** Supplied data follows **

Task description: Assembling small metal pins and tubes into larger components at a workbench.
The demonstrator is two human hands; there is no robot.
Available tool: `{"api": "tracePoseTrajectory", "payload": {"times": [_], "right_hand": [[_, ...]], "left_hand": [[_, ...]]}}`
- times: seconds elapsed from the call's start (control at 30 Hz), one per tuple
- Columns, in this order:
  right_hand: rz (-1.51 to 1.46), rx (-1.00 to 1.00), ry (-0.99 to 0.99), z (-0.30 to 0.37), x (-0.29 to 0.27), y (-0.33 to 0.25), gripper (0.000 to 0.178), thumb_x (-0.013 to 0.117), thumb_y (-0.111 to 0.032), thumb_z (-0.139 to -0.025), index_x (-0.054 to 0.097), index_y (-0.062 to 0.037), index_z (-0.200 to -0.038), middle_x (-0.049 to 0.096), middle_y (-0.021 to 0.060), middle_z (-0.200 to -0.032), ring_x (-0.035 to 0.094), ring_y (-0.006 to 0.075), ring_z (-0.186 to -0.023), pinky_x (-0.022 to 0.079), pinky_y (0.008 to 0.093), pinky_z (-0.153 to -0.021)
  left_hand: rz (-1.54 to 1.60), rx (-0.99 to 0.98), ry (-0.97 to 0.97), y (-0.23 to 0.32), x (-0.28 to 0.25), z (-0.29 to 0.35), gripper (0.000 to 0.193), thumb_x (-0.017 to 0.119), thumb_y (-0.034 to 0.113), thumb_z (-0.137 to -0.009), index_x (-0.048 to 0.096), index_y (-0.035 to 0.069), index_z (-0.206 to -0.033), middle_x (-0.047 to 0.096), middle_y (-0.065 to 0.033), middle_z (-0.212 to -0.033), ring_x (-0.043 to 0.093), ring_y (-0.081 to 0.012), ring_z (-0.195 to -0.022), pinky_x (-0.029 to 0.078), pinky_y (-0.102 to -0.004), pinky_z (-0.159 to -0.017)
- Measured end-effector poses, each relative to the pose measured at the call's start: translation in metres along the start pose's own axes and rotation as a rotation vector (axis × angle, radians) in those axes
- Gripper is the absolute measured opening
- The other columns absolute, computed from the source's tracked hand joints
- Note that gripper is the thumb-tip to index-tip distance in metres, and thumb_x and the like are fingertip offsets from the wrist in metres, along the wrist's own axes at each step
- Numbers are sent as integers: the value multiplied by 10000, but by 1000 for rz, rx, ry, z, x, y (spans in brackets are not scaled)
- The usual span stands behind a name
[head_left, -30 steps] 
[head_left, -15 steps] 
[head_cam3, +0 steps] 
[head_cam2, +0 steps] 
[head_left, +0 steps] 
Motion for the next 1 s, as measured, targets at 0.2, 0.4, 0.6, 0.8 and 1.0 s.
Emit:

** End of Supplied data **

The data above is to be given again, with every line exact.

Task description: Assembling small metal pins and tubes into larger components at a workbench.
The demonstrator is two human hands; there is no robot.
Available tool: `{"api": "tracePoseTrajectory", "payload": {"times": [_], "right_hand": [[_, ...]], "left_hand": [[_, ...]]}}`
- times: seconds elapsed from the call's start (control at 30 Hz), one per tuple
- Columns, in this order:
  right_hand: rz (-1.51 to 1.46), rx (-1.00 to 1.00), ry (-0.99 to 0.99), z (-0.30 to 0.37), x (-0.29 to 0.27), y (-0.33 to 0.25), gripper (0.000 to 0.178), thumb_x (-0.013 to 0.117), thumb_y (-0.111 to 0.032), thumb_z (-0.139 to -0.025), index_x (-0.054 to 0.097), index_y (-0.062 to 0.037), index_z (-0.200 to -0.038), middle_x (-0.049 to 0.096), middle_y (-0.021 to 0.060), middle_z (-0.200 to -0.032), ring_x (-0.035 to 0.094), ring_y (-0.006 to 0.075), ring_z (-0.186 to -0.023), pinky_x (-0.022 to 0.079), pinky_y (0.008 to 0.093), pinky_z (-0.153 to -0.021)
  left_hand: rz (-1.54 to 1.60), rx (-0.99 to 0.98), ry (-0.97 to 0.97), y (-0.23 to 0.32), x (-0.28 to 0.25), z (-0.29 to 0.35), gripper (0.000 to 0.193), thumb_x (-0.017 to 0.119), thumb_y (-0.034 to 0.113), thumb_z (-0.137 to -0.009), index_x (-0.048 to 0.096), index_y (-0.035 to 0.069), index_z (-0.206 to -0.033), middle_x (-0.047 to 0.096), middle_y (-0.065 to 0.033), middle_z (-0.212 to -0.033), ring_x (-0.043 to 0.093), ring_y (-0.081 to 0.012), ring_z (-0.195 to -0.022), pinky_x (-0.029 to 0.078), pinky_y (-0.102 to -0.004), pinky_z (-0.159 to -0.017)
- Measured end-effector poses, each relative to the pose measured at the call's start: translation in metres along the start pose's own axes and rotation as a rotation vector (axis × angle, radians) in those axes
- Gripper is the absolute measured opening
- The other columns absolute, computed from the source's tracked hand joints
- Note that gripper is the thumb-tip to index-tip distance in metres, and thumb_x and the like are fingertip offsets from the wrist in metres, along the wrist's own axes at each step
- Numbers are sent as integers: the value multiplied by 10000, but by 1000 for rz, rx, ry, z, x, y (spans in brackets are not scaled)
- The usual span stands behind a name
[head_left, -30 steps] 
[head_left, -15 steps] 
[head_cam3, +0 steps] 
[head_cam2, +0 steps] 
[head_left, +0 steps] 
Motion for the next 1 s, as measured, targets at 0.2, 0.4, 0.6, 0.8 and 1.0 s.
Emit:

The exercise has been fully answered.